Mübarek elinden hiddetle cam kadehi mermer döşeme üstüne öyle vurdu ki o heybetten hepimiz aklımızı yitirdik.

O kadeh, dolu olduğu halde dönerek Çelebi Hazretlerinin önünde durdu ve hiç kırılıp dökülmedi.

Bunun üzerine Arif Çelebi:
“ Eğer bu kadeh kırılsaydı ve içindeki dökülseydi içmeğe son verirdik.
Necmeddin’imizin hatırı için bu aziz günleri muazzez (değerli) tutardık.

Fakat hakikati bilmek gerekir ki Yüce Tanrı mübarek azizlerin vücudu için bu aziz günleri kutsal eylemiştir.

Eğer azizlerin vücudu olmasaydı, dünya ve ahrette ne parlaklık olur ve ne de mescit ve Kâbe’ye kıymet olurdu.

Nitekim buyurdu:

“ Şerefi her vakit artan Kâbe’nin yüceliği,
İbrahim’in (Peygamber) ihlâslarındandı (Samimiyetinden).” 

Sonra şu rubaiyi söyledi:

“ Candan da tenden de hariç olan derviştir.
Yerden de gökten de yüce olan derviştir.

Tanrı’nın bu cihanı yaratmaktan maksadı başka değildir,
Tanrı’nın cihandan maksadı derviştir.”

Bunun üzerine samimiyetle istiğfar edip kul oldum.
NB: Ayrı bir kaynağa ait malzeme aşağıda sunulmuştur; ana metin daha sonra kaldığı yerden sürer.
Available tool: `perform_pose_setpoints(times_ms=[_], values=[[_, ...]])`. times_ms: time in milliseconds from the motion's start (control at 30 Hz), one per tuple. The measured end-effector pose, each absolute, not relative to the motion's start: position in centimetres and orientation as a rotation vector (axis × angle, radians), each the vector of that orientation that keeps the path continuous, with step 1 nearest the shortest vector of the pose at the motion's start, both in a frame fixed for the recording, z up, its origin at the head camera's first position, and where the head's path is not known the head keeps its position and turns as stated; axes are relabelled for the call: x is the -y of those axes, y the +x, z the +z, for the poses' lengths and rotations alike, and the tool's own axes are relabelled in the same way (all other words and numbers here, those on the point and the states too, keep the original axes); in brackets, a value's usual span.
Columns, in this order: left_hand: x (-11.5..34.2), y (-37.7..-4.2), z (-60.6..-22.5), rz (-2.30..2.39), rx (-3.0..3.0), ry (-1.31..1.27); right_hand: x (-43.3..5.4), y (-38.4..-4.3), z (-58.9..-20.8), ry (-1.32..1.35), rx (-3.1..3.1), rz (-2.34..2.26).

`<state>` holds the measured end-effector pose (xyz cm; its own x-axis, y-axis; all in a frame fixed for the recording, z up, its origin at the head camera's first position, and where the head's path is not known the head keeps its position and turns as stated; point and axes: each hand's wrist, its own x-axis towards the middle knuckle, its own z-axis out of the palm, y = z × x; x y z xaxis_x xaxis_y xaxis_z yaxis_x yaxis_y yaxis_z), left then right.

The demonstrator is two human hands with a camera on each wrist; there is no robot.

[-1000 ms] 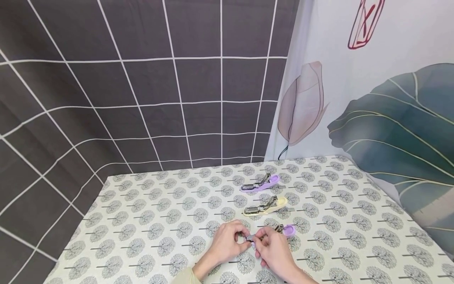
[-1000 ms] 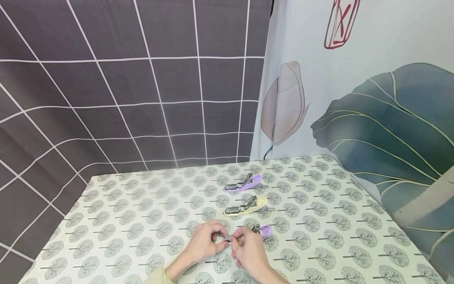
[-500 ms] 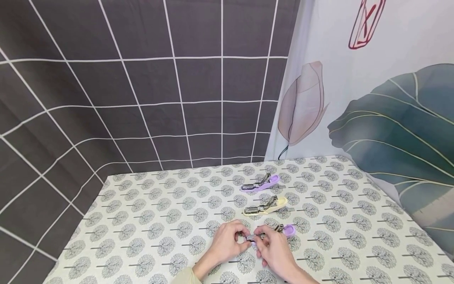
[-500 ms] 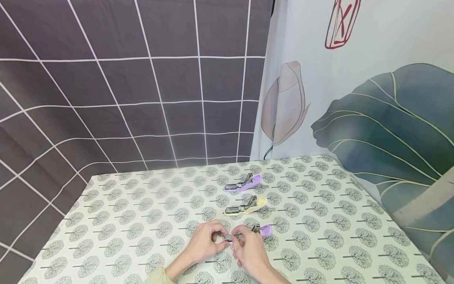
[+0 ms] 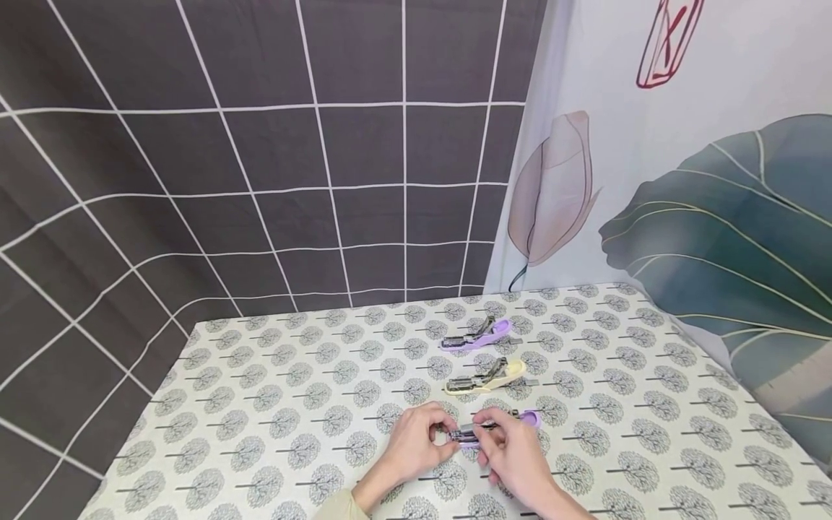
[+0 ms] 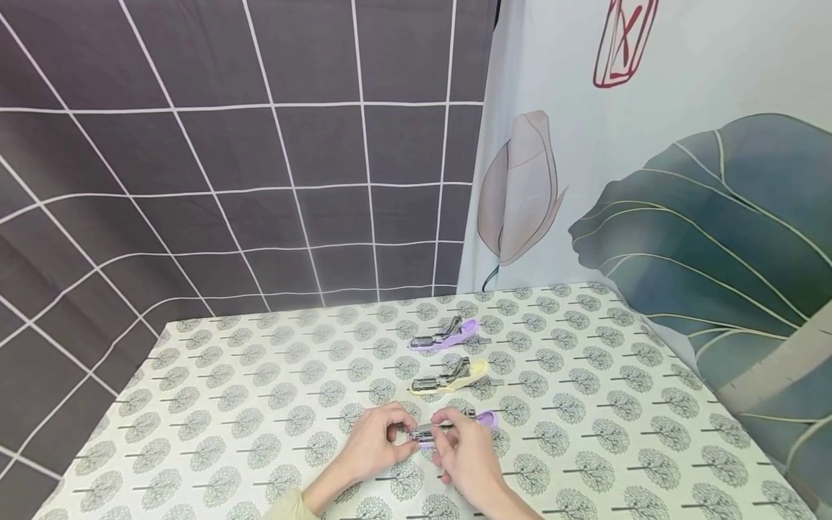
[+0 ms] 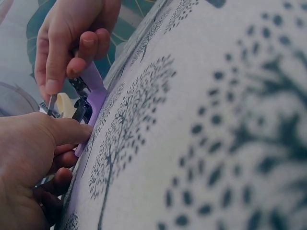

                                       ***
ARİFLERİN MENKIBELERİ, Şark İslam Klasikleri 29,
Ahmet Eflaki, M.E B. YAYINLARI 489
                                      ***
Neler öğrendik:
1.    Tanrı adına neyin iyi, neyin kötü olduğuna karışarak hüküm vermek suretiyle ortaklık etmeğe kalkmamamız gerektiğini öğrendik.
2.    İnsanların kusurlarına yoğunlaşmanın yanlış olduğunu öğrendik.
3.    Kendi kusurlarımızı önemseyerek ve yönelerek büyüklenme hastalığından uzaklaşmamız gerektiğini öğrendik.
4.    Eşya değerini ve kutsallığını o insanın azizliğinden aldığını öğrendik.
5.    Samimi olmak ve davranmanın şerefi artırdığını öğrendik.
6.    Tanrı’nın bu âlemi yaratmaktan maksadının; kendisine muhtaç olan, ihtiyaç duyan, alçak gönüllülüğü kabul eden, samimi kulları olan dervişler için tarattığını öğrendik.

İşte böyle yaren,

Allah’ın işine karışmamamız gerekiyor.
Bir de başka bir kul ile Allah arasında olan işlere karışmamamız gerekiyor.

Kaza kader hükmünü yürütürken araya girmemizin yanlış olacağını öğrendik.

Hiç mi karışmayalım?
Senden yardım istenene kadar, sana sorulana kadar beklemelisin.

İstendiği zaman elinden gelen iyiliği samimiyetle yapmalısın.

Yaren bu konuyu iyi anlamaya çalışmalısın.
Değerli olan insandır ve insanın düşünce ve davranışlarıyla her şey değer kazanır veya kaybeder.

İnsanı yok veya değersiz kılar da maddeyi değerli görürsen şaşı bakıyorsun demektir.
Günümüzde bu hataya çok düşülmektedir.